## Problem
Send back exactly the lines from the opening line of the records below through the one with "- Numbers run".

## Input data
▬▬▬▬▬▬
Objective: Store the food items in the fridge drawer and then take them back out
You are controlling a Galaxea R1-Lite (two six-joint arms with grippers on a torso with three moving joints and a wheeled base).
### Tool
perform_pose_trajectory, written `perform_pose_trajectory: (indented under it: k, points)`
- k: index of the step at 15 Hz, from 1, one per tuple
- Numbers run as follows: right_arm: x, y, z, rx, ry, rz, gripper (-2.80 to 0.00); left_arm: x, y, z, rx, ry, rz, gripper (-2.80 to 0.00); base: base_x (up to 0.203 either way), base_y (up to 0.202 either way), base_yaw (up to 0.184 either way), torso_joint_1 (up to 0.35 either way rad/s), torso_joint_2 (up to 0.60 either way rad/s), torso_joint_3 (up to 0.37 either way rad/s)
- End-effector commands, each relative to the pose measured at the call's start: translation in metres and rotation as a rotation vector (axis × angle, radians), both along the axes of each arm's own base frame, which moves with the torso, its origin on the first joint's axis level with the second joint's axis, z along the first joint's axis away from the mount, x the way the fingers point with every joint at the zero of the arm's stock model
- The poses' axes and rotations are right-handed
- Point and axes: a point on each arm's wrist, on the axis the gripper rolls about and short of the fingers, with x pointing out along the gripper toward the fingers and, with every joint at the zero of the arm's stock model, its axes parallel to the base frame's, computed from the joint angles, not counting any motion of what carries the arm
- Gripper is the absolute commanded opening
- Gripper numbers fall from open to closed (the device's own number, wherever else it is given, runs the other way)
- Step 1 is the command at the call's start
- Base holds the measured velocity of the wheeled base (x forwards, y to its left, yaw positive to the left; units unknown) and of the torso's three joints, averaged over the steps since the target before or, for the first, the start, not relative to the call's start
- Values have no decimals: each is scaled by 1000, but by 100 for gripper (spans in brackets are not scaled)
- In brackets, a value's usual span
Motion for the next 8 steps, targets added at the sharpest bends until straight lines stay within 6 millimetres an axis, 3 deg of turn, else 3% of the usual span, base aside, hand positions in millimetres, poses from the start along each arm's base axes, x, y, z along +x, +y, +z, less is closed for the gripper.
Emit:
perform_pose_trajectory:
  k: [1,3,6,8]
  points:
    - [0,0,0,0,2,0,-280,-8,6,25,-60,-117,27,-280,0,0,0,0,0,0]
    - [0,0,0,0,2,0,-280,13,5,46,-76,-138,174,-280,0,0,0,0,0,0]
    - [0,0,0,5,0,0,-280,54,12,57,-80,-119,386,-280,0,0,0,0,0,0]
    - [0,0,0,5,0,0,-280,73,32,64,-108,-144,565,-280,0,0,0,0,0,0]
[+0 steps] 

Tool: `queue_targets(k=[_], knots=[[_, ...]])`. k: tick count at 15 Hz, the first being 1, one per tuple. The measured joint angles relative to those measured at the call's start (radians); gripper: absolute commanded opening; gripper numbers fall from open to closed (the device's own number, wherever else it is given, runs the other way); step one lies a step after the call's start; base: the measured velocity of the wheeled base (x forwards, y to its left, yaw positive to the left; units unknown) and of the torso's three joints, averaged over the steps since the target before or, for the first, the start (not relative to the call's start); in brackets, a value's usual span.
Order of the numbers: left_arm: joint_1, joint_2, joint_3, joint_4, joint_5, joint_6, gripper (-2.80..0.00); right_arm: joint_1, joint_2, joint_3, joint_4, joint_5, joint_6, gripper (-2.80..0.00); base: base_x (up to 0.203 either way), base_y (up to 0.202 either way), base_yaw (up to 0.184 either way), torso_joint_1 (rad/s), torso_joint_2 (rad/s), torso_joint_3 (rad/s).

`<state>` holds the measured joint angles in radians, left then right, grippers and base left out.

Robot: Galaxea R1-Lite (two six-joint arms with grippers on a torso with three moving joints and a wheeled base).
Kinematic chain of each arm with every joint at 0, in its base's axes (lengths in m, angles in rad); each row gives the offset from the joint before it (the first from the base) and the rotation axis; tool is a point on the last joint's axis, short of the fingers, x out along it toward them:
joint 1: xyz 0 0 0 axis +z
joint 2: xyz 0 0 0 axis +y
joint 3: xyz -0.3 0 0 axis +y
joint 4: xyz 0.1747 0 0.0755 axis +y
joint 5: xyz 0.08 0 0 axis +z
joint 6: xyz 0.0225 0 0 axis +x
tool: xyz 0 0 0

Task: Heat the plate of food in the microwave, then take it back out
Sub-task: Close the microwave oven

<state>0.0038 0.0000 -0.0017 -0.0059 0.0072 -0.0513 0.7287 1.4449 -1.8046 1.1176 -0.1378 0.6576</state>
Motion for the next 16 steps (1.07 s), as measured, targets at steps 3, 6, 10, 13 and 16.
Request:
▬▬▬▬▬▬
## Response for this exercise
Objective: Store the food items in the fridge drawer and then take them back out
You are controlling a Galaxea R1-Lite (two six-joint arms with grippers on a torso with three moving joints and a wheeled base).
### Tool
perform_pose_trajectory, written `perform_pose_trajectory: (indented under it: k, points)`
- k: index of the step at 15 Hz, from 1, one per tuple
- Numbers run as follows: right_arm: x, y, z, rx, ry, rz, gripper (-2.80 to 0.00); left_arm: x, y, z, rx, ry, rz, gripper (-2.80 to 0.00); base: base_x (up to 0.203 either way), base_y (up to 0.202 either way), base_yaw (up to 0.184 either way), torso_joint_1 (up to 0.35 either way rad/s), torso_joint_2 (up to 0.60 either way rad/s), torso_joint_3 (up to 0.37 either way rad/s)

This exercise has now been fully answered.